* **Instructions to follow**
Copy the whole listing verbatim.

◇ ◇ ◇

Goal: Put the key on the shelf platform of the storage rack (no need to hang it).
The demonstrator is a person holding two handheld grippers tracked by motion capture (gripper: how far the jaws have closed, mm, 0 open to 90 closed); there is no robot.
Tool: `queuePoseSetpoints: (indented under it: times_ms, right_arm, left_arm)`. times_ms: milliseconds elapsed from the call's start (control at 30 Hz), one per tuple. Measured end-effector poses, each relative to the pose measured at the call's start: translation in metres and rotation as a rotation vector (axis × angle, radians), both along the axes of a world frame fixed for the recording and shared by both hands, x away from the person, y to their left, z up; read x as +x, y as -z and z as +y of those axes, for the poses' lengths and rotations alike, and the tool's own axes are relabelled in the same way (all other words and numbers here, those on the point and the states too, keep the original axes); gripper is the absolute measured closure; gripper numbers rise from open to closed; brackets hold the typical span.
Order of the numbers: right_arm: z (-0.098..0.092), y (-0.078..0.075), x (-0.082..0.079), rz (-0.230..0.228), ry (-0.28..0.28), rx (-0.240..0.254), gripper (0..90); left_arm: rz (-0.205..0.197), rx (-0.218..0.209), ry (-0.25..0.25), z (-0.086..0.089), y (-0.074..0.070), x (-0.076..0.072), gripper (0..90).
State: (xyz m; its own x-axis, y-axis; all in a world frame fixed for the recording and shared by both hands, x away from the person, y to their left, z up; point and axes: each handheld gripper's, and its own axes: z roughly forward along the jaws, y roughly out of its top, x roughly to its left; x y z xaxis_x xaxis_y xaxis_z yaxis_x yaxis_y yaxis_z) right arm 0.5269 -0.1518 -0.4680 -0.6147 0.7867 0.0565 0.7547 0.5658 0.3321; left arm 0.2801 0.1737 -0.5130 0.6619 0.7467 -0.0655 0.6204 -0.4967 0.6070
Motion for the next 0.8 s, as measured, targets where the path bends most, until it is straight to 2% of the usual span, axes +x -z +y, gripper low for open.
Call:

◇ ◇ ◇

* **Output of the exercise**
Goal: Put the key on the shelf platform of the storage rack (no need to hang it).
The demonstrator is a person holding two handheld grippers tracked by motion capture (gripper: how far the jaws have closed, mm, 0 open to 90 closed); there is no robot.
Tool: `queuePoseSetpoints: (indented under it: times_ms, right_arm, left_arm)`. times_ms: milliseconds elapsed from the call's start (control at 30 Hz), one per tuple. Measured end-effector poses, each relative to the pose measured at the call's start: translation in metres and rotation as a rotation vector (axis × angle, radians), both along the axes of a world frame fixed for the recording and shared by both hands, x away from the person, y to their left, z up; read x as +x, y as -z and z as +y of those axes, for the poses' lengths and rotations alike, and the tool's own axes are relabelled in the same way (all other words and numbers here, those on the point and the states too, keep the original axes); gripper is the absolute measured closure; gripper numbers rise from open to closed; brackets hold the typical span.
Order of the numbers: right_arm: z (-0.098..0.092), y (-0.078..0.075), x (-0.082..0.079), rz (-0.230..0.228), ry (-0.28..0.28), rx (-0.240..0.254), gripper (0..90); left_arm: rz (-0.205..0.197), rx (-0.218..0.209), ry (-0.25..0.25), z (-0.086..0.089), y (-0.074..0.070), x (-0.076..0.072), gripper (0..90).
State: (xyz m; its own x-axis, y-axis; all in a world frame fixed for the recording and shared by both hands, x away from the person, y to their left, z up; point and axes: each handheld gripper's, and its own axes: z roughly forward along the jaws, y roughly out of its top, x roughly to its left; x y z xaxis_x xaxis_y xaxis_z yaxis_x yaxis_y yaxis_z) right arm 0.5269 -0.1518 -0.4680 -0.6147 0.7867 0.0565 0.7547 0.5658 0.3321; left arm 0.2801 0.1737 -0.5130 0.6619 0.7467 -0.0655 0.6204 -0.4967 0.6070
Motion for the next 0.8 s, as measured, targets where the path bends most, until it is straight to 2% of the usual span, axes +x -z +y, gripper low for open.
Call:

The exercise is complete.